Of IOR and great sailors

Speaking of the IOR and the great boats it was able to produce, it becomes inevitable not to also talk about the great figures who animated and populated it, giving it a life all its own that, whether by events, regattas or hulls, made so many dream.
On this front, to really bring to life this intention of ours to celebrate that period to the best of our ability, we have an ace up our sleeve: Danilo Fabbroni, a contributor to the Sailing Newspaper, sailor and rigger, as well as a writer (here you will find our recommendations on two great reads of his for the summer, including “Sailing is beautiful … too bad sailors do it!”).
And it is precisely to his words that, today, we leave you, to learn more about an exceptional period, a period made up of great people and excellent figures but, and above all, of sailors such as perhaps will never be seen again.

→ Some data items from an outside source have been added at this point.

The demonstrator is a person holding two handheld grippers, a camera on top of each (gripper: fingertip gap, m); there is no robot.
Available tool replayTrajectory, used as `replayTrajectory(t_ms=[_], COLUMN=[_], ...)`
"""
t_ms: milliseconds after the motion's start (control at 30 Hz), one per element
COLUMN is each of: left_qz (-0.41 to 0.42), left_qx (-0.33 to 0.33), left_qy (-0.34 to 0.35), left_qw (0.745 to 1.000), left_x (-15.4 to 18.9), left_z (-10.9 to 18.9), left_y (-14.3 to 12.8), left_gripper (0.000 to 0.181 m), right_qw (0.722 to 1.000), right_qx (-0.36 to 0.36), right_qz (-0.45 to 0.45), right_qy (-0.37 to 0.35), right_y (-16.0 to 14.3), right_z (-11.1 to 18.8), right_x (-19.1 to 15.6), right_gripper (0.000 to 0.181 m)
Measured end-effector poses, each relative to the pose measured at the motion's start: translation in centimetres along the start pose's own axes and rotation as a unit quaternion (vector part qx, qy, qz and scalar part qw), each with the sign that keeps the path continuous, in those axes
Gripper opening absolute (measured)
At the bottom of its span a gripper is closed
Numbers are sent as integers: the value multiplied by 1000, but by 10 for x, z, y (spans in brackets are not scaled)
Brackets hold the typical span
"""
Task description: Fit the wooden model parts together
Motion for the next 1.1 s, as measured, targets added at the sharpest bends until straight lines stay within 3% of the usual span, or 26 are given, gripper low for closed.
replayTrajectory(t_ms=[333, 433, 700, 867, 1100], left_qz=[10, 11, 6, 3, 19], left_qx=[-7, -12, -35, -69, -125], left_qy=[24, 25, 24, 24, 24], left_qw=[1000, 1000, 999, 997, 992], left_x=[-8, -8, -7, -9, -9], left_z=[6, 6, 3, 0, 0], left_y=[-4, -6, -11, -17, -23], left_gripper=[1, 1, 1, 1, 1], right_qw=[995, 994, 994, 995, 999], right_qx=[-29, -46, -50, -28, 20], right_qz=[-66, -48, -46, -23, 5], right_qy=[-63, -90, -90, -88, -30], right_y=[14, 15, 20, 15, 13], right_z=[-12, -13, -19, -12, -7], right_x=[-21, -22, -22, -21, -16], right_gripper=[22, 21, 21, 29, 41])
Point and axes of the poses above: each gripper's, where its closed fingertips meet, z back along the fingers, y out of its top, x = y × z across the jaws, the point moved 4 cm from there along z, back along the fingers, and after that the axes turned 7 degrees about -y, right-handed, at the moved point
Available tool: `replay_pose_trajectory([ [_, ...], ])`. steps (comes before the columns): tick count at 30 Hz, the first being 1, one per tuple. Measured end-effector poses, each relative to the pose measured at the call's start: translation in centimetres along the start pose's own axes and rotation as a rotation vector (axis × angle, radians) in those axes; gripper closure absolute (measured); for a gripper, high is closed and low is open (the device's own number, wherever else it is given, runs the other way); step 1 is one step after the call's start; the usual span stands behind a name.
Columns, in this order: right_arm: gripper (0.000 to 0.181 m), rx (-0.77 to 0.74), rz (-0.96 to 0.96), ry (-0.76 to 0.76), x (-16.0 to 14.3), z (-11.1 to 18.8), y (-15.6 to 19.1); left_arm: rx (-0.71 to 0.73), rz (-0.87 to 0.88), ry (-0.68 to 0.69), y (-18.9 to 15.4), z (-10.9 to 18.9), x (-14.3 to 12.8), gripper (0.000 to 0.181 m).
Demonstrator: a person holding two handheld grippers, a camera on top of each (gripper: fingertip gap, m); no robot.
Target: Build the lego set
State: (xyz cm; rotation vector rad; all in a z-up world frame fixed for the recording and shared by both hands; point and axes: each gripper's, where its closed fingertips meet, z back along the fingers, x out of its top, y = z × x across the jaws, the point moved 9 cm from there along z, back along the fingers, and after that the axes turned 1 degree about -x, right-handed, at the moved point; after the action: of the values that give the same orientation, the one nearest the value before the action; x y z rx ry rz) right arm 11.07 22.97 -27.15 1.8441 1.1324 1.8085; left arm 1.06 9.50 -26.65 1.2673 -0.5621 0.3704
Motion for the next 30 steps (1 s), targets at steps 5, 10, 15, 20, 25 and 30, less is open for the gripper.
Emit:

Always the Rolly Go, great Italian participation in the Whitbread Round the World Race.

“Jepson,” the “Mr. IOR.”

Giorgio Falck, a member of the Italian Krupps, was certainly an atypical figure both in the sailing scene and in his home world: rather, it was his cousin Alberto who was the paron with the nice white breeches apiece every day in the steel mill.
Giorgio was more of a reveler of the sea.
A patron of the sea.
Few shipowners have given their boats in toto as he did to Luciano Làdavas and also to Pierre Sicouri.
Very few, moreover, have given tips as he did to Pierre, to direct his future as a commodities trader.
I remember him indelibly, crouching in the stern, helming, in that pose that to all could not help but look uncomfortable, smoking like a Turk, and pulling impossible edges. A la Falck. And aboard his boats, Jepson […] – the protagonist of this anecdote, ed.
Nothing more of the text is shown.